* [About this task]: Gather from the listing below each line that includes the word "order", and copy it.

*** Opening Source data ***

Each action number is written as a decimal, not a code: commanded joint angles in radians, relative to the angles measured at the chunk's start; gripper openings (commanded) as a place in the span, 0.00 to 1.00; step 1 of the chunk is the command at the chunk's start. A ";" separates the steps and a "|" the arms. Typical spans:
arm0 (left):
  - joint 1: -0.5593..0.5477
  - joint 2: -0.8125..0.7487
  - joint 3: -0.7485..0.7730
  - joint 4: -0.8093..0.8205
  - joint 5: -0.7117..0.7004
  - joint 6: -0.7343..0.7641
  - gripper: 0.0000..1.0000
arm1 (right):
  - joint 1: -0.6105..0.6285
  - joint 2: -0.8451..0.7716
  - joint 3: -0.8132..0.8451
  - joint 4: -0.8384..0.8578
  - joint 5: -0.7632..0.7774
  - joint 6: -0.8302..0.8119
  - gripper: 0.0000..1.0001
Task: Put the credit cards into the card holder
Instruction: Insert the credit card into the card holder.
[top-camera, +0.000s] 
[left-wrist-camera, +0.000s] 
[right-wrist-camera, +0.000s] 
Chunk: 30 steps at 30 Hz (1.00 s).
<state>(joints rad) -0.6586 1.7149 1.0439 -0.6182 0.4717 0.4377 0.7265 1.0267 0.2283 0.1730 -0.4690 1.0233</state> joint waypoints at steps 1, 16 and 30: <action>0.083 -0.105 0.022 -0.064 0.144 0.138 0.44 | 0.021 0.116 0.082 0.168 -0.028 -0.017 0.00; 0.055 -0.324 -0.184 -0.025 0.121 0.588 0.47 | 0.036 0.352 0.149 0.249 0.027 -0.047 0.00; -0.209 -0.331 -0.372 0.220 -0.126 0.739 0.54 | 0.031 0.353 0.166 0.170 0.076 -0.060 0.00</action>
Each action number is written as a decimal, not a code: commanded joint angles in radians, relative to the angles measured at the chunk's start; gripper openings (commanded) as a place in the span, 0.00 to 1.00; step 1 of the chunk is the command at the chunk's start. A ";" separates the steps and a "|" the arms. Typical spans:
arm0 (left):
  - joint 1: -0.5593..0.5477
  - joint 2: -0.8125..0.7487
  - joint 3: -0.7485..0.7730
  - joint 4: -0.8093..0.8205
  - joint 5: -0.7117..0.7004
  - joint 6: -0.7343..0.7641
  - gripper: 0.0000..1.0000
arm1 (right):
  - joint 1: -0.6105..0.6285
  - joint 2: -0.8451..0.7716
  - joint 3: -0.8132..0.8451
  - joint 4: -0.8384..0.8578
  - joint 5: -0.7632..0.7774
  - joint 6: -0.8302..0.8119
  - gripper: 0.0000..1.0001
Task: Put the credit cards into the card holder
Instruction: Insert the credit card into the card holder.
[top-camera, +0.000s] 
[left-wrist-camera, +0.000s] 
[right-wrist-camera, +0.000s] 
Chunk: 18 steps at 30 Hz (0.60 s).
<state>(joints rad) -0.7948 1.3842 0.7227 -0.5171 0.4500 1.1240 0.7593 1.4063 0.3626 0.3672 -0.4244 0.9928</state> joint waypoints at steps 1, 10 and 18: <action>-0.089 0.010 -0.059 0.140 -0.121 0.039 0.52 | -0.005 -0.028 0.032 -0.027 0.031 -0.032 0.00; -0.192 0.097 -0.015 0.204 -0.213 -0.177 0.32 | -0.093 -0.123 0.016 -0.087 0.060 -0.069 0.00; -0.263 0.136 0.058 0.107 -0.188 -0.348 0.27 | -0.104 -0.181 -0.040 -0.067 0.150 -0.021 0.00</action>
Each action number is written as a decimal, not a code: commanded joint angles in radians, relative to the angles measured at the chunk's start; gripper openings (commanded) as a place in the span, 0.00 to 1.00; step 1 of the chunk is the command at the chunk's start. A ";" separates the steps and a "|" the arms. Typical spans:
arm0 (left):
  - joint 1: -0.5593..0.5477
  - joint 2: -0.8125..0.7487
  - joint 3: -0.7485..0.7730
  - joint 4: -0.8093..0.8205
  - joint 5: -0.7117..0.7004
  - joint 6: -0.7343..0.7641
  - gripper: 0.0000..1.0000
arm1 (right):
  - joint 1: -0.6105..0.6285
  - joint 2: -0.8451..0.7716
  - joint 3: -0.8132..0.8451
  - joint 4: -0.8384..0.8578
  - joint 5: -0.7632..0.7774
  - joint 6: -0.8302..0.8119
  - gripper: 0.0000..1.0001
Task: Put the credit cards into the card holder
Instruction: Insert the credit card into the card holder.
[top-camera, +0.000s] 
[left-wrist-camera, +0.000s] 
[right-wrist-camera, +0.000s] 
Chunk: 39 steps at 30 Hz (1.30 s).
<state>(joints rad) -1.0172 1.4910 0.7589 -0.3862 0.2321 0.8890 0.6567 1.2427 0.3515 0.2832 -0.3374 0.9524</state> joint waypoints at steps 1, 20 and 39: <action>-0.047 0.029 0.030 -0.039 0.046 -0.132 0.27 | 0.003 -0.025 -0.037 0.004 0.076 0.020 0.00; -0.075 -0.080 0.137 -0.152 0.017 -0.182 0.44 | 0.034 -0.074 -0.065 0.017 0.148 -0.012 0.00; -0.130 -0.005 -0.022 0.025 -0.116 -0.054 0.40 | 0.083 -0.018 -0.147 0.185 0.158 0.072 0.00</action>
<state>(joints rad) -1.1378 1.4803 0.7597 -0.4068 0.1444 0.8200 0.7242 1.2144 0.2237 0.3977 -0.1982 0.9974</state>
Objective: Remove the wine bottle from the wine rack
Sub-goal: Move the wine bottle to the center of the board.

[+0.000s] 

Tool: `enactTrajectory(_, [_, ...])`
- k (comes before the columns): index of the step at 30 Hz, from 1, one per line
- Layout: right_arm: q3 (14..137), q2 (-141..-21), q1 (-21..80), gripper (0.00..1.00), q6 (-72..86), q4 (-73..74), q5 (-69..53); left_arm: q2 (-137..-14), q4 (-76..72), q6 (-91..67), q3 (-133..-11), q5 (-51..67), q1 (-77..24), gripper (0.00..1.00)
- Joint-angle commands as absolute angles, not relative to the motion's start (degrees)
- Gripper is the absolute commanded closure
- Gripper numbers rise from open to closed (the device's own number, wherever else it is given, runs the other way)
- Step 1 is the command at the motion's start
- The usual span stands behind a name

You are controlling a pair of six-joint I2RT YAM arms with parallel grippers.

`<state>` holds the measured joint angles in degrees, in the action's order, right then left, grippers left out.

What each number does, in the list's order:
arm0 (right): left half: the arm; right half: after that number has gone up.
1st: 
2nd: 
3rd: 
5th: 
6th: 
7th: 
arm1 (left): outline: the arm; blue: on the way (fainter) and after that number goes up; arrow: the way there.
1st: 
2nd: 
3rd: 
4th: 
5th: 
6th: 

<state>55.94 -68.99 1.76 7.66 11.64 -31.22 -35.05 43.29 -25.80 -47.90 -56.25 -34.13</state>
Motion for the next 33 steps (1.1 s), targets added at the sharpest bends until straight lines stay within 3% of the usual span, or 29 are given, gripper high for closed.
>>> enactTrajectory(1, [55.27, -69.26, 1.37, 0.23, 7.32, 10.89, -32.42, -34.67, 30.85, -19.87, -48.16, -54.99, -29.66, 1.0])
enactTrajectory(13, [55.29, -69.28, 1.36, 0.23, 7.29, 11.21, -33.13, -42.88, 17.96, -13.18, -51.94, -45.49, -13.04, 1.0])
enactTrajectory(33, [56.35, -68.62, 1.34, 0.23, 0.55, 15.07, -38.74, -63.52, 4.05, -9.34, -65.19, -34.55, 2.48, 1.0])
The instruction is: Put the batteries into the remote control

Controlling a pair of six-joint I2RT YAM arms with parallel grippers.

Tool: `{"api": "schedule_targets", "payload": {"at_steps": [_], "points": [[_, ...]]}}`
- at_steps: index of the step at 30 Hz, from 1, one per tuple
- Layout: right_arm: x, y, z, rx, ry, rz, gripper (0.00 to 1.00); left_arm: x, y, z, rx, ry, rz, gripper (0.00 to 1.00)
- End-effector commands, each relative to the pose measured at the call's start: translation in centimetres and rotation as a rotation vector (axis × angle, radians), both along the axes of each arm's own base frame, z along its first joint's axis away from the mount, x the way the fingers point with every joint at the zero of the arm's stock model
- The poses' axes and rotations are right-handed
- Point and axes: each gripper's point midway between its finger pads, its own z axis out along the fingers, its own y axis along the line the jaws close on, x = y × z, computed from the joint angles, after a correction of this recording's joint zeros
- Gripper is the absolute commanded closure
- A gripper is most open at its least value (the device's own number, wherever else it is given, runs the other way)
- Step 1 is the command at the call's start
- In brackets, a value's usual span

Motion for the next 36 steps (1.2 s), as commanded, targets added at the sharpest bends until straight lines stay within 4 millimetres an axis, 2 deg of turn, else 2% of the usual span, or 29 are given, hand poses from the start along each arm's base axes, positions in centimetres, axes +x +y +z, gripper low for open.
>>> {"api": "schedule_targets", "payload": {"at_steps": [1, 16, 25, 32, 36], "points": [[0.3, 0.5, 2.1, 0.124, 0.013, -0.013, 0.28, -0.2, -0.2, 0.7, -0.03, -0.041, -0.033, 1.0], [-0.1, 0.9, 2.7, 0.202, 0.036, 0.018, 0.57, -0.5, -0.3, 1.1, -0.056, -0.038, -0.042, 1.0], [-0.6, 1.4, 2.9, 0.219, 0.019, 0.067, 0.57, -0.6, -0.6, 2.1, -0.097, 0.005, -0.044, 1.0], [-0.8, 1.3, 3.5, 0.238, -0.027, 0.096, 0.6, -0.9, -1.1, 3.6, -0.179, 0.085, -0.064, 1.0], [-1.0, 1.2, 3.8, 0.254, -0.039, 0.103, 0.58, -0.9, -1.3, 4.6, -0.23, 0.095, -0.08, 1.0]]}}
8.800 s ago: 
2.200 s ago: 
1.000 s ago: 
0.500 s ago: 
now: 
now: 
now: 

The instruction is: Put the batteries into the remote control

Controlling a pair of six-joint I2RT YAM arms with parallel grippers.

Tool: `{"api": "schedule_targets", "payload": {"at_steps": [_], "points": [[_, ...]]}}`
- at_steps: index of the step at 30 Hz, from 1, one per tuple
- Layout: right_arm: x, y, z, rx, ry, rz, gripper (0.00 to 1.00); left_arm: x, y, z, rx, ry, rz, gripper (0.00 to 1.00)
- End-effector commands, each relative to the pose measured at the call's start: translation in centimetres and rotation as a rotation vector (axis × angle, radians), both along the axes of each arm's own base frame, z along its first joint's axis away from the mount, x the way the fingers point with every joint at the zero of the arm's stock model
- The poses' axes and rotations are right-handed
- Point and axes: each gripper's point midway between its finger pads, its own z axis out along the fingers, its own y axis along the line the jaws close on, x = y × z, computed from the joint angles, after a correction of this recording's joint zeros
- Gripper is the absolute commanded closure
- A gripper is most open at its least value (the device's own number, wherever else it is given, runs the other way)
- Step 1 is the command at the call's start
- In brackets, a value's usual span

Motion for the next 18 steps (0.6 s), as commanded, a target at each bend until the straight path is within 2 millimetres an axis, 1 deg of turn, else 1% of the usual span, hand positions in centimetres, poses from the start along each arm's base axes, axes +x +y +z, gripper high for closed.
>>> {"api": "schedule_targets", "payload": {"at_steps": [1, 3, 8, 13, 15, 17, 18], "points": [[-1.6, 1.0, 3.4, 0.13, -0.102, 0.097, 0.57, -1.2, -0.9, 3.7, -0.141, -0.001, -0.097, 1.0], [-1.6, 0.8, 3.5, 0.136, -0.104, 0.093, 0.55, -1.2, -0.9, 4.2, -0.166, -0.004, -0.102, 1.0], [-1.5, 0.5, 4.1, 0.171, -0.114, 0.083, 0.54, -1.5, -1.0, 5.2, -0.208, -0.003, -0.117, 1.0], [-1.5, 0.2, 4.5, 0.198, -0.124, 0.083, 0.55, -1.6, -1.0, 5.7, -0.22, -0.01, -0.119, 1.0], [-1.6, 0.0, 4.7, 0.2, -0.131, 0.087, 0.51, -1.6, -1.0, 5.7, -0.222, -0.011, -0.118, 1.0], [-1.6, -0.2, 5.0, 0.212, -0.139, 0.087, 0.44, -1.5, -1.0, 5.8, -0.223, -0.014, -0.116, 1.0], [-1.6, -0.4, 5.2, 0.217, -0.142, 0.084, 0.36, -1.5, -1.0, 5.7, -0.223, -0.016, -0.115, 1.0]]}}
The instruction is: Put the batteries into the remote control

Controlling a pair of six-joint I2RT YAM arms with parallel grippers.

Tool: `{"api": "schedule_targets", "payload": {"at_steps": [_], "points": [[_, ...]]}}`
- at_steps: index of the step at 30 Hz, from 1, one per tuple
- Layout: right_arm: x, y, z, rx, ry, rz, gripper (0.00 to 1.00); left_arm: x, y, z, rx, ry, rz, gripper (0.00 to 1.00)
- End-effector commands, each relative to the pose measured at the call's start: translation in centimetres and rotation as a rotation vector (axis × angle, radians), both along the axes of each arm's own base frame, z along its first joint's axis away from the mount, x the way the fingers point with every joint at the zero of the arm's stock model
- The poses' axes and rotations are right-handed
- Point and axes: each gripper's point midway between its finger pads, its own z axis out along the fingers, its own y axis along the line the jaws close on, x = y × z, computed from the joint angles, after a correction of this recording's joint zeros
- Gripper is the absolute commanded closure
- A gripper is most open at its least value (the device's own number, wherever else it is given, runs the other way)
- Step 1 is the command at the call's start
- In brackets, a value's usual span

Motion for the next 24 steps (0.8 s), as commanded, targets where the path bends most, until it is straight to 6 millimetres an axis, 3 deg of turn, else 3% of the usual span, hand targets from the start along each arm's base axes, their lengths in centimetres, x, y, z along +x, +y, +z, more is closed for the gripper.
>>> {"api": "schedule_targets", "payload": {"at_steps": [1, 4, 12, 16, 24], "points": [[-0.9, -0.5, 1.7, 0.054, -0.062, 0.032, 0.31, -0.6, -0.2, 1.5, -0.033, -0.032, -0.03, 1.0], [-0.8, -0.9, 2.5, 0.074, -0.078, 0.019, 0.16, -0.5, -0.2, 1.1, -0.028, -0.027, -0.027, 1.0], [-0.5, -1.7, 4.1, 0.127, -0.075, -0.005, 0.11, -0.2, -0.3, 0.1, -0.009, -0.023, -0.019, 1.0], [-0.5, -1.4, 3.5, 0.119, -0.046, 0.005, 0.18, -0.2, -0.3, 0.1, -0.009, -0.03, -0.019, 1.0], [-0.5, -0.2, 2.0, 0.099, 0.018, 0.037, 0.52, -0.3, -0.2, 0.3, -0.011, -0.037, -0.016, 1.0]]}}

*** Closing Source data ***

* [Completed task]:
`<state>` holds the measured joint angles in degrees, in the action's order, right then left, grippers left out.
What each number does, in the list's order:

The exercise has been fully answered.